• _Problem statement_: Find the word "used" in the listing; pull out each line holding it.

• _Supplied material_:
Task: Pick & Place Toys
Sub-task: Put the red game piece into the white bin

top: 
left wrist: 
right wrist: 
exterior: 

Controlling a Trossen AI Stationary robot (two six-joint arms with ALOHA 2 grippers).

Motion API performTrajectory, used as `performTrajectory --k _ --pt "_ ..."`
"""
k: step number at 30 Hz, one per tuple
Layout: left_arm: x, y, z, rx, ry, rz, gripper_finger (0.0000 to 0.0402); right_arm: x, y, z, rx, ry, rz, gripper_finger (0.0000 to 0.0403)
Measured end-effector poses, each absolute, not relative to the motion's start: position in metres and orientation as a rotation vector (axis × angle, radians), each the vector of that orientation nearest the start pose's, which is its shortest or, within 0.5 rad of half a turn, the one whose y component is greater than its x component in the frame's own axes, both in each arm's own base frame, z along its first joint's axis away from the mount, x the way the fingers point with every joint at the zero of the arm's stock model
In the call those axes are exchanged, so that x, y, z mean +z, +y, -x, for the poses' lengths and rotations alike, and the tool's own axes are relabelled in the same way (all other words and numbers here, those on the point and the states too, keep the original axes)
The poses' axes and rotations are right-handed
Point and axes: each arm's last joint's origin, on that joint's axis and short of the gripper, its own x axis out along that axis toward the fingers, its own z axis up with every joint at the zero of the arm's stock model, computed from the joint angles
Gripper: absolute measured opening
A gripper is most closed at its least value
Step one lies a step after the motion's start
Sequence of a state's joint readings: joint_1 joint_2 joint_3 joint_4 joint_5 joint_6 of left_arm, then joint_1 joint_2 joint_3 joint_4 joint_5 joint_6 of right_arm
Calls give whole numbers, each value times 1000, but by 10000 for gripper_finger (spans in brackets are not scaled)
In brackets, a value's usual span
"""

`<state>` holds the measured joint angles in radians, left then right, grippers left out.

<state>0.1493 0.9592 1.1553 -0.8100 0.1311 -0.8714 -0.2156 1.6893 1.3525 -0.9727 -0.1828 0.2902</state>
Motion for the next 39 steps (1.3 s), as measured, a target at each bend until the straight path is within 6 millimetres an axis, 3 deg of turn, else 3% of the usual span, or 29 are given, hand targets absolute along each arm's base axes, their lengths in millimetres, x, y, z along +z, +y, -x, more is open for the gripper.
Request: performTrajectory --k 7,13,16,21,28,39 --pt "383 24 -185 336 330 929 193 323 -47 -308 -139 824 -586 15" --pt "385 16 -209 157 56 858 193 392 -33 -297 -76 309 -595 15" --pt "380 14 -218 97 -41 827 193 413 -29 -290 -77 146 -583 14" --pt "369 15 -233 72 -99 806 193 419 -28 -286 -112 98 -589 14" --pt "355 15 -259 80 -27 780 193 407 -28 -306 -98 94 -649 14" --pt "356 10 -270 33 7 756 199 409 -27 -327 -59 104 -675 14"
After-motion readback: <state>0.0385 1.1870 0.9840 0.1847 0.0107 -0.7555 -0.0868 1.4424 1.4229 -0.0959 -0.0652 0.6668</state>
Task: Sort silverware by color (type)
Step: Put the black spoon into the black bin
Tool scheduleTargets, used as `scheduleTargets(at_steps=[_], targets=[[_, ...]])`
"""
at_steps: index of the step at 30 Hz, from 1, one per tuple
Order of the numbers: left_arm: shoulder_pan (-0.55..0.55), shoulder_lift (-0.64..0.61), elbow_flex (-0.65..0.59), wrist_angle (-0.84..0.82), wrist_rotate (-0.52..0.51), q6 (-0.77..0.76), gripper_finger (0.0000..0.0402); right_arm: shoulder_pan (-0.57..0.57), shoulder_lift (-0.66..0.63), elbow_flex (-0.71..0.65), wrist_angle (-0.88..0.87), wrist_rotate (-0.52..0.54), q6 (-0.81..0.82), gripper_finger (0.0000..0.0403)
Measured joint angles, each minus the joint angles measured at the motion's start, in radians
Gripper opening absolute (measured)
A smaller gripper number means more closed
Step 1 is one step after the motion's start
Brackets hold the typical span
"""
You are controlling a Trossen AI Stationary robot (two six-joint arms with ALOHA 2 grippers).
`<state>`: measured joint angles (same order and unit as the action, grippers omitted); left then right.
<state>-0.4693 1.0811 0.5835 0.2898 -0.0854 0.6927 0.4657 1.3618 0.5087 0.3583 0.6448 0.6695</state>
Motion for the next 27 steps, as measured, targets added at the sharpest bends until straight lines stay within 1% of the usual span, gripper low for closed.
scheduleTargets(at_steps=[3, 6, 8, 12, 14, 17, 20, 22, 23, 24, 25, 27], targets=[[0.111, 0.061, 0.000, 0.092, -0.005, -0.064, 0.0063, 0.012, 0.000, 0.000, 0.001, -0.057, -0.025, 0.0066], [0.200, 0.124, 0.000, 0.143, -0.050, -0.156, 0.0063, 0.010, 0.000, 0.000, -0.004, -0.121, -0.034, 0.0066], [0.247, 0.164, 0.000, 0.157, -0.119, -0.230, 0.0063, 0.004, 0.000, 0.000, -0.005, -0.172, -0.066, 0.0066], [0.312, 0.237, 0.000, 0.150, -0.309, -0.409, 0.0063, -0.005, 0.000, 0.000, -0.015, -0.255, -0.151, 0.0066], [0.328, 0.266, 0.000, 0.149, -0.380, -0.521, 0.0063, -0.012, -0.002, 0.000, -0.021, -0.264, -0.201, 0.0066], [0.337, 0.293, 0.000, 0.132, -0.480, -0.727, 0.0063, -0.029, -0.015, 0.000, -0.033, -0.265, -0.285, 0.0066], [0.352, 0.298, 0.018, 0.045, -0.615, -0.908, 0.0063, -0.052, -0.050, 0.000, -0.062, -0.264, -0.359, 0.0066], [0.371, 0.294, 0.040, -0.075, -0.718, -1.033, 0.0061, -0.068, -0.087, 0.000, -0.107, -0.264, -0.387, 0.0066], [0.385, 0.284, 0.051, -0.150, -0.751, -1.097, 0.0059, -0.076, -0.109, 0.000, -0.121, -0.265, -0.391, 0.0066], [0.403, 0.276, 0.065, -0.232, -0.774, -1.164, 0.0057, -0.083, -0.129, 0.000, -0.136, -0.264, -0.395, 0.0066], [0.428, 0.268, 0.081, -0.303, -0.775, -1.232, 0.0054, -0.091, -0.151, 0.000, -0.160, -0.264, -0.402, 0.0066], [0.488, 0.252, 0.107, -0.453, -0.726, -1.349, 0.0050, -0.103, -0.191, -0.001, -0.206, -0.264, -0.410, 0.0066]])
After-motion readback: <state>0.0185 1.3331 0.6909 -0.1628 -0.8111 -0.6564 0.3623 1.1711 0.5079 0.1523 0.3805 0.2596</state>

• _Written answer_:
Motion API performTrajectory, used as `performTrajectory --k _ --pt "_ ..."`
Tool scheduleTargets, used as `scheduleTargets(at_steps=[_], targets=[[_, ...]])`

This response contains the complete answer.